**PROVIDED RECORDS**
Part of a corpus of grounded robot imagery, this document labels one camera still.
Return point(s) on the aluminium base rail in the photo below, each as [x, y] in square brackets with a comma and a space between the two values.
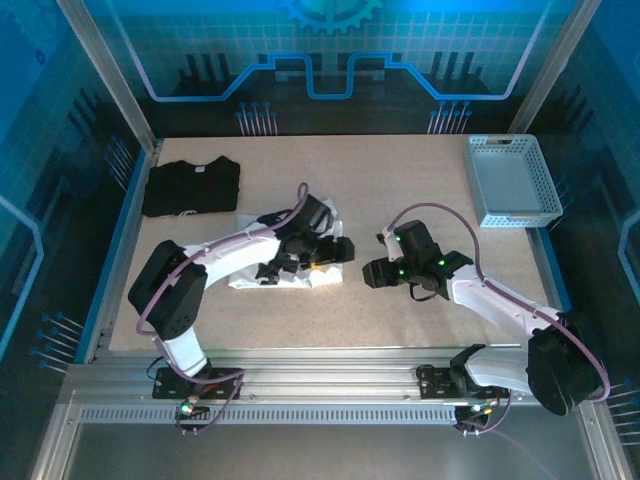
[325, 375]

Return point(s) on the folded black t-shirt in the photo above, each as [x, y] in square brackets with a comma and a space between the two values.
[192, 187]

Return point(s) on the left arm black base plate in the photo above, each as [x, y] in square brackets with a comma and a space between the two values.
[167, 381]

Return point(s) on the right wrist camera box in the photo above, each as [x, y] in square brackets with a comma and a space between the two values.
[390, 245]

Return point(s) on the white t-shirt with black print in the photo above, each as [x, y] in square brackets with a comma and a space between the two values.
[327, 277]

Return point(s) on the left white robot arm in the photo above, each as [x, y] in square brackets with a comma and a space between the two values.
[235, 250]

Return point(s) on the aluminium frame post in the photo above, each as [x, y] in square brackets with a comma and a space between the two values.
[550, 75]
[120, 85]

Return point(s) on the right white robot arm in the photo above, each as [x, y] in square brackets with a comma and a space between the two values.
[490, 300]

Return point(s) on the pale perforated plastic basket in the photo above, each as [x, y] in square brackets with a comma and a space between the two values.
[510, 180]

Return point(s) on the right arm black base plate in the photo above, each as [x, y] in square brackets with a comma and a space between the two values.
[430, 382]

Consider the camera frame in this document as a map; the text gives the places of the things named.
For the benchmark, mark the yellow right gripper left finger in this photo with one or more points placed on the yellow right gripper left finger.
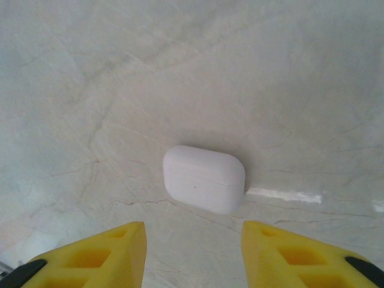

**PROBLEM DESCRIPTION**
Would you write out the data exactly, with no pictures in the copy?

**TASK ANSWER**
Part of a corpus of grounded robot imagery, this document labels one camera still.
Return point(s) on the aluminium base rail in the photo below, each as [x, y] in square brackets with a comma and a space between the two values.
[325, 375]

Return point(s) on the folded black t-shirt in the photo above, each as [x, y] in square brackets with a comma and a space between the two values.
[192, 187]

Return point(s) on the left arm black base plate in the photo above, each as [x, y] in square brackets with a comma and a space between the two values.
[167, 381]

Return point(s) on the right wrist camera box in the photo above, each as [x, y] in square brackets with a comma and a space between the two values.
[390, 245]

Return point(s) on the white t-shirt with black print in the photo above, each as [x, y] in square brackets with a comma and a space between the two values.
[327, 277]

Return point(s) on the left white robot arm in the photo above, each as [x, y] in square brackets with a comma and a space between the two values.
[235, 250]

Return point(s) on the aluminium frame post in the photo above, each as [x, y] in square brackets with a comma and a space between the two values.
[550, 75]
[120, 85]

Return point(s) on the right white robot arm in the photo above, each as [x, y] in square brackets with a comma and a space between the two values.
[490, 300]

Return point(s) on the pale perforated plastic basket in the photo above, each as [x, y] in square brackets with a comma and a space between the two values.
[510, 180]

Return point(s) on the right arm black base plate in the photo above, each as [x, y] in square brackets with a comma and a space between the two values.
[430, 382]

Consider the camera frame in this document as a map; the text gives the places of the things named.
For the benchmark, mark the yellow right gripper left finger in this photo with one or more points placed on the yellow right gripper left finger.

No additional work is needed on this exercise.